We solve the simultaneous congruences: $n \equiv 1 \pmod{4}$ $n \equiv 3 \pmod{5}.$

The moduli 4 and 5 are coprime, so we can use the Chinese Remainder Theorem. The combined modulus is: $\text{LCM}(4, 5) = 20.$

Thus, we rewrite the problem as: $n \equiv x \pmod{20}.$

To find $x$, solve: $x \equiv 1 \pmod{4},$ $x \equiv 3 \pmod{5}.$

Step 2: Solve the congruences

Let $x = 4k + 1$ (from $x \equiv 1 \pmod{4}$). Substitute into the second congruence: $4k + 1 \equiv 3 \pmod{5}.$

Simplify: $4k \equiv 2 \pmod{5}.$

Since $4 \equiv -1 \pmod{5}$, we rewrite the congruence: $-k \equiv 2 \pmod{5} \quad \implies \quad k \equiv -2 \equiv 3 \pmod{5}.$

Thus, $k = 5m + 3$ for some integer $m$. Substitute back: $x = 4k + 1 = 4(5m + 3) + 1 = 20m + 13.$

Therefore: $x \equiv 13 \pmod{20}.$

So, the solution to the congruences is: $n \equiv 13 \pmod{20}.$

Step 3: Find all three-digit numbers

The general form of $n$ is: $n = 20k + 13,$ where $n$ is a three-digit number ($100 \leq n \leq 999$).
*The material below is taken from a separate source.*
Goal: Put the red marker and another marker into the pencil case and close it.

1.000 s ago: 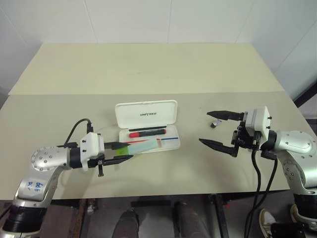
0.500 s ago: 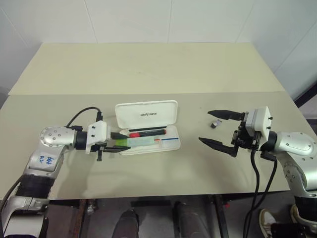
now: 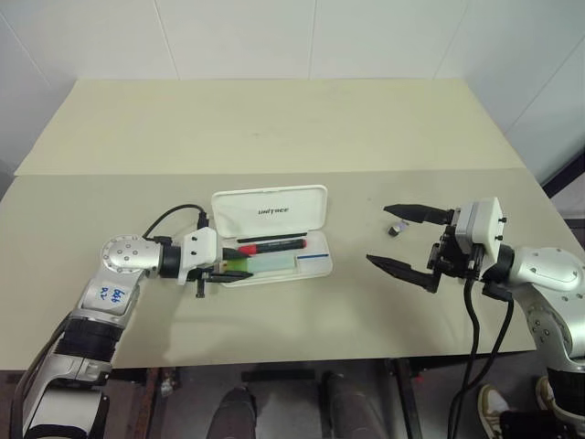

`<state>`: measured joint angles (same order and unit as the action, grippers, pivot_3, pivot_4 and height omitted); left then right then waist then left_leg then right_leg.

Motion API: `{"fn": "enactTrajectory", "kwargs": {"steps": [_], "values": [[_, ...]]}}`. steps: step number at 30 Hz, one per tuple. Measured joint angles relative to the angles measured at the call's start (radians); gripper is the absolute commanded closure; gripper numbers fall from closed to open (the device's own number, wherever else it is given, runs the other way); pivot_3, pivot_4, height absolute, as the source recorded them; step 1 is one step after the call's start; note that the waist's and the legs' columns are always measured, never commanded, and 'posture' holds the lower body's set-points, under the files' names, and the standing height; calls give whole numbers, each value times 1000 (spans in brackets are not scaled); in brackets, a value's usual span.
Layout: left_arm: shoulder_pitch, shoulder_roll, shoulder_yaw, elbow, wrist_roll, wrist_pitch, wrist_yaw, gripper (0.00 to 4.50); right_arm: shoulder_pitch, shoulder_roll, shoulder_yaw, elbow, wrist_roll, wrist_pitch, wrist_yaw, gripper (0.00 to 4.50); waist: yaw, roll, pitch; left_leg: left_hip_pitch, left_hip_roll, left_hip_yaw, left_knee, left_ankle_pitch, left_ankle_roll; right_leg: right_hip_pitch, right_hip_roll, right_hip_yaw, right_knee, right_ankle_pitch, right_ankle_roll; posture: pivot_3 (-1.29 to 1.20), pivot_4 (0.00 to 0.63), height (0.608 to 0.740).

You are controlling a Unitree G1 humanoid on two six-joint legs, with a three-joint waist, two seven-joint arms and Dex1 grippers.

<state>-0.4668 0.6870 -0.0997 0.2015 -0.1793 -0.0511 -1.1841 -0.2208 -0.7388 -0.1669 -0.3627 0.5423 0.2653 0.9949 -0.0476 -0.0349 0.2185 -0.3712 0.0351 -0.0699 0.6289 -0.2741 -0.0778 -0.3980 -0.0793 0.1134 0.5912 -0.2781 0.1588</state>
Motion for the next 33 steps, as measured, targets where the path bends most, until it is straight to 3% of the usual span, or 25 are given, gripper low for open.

Solve for $k$: $100 \leq 20k + 13 \leq 999.$

Subtract 13: $87 \leq 20k \leq 986.$

Divide by 20: $4.35 \leq k \leq 49.3.$

Since $k$ must be an integer: $k = 5, 6, \dots, 49.$

Count the integers: $k = 49 - 5 + 1 = 45.$

Final Answer:

There are $\boxed{45}$ three-digit numbers that satisfy the given conditions.

Let me know if you'd like detailed step-by-step explanations or have questions!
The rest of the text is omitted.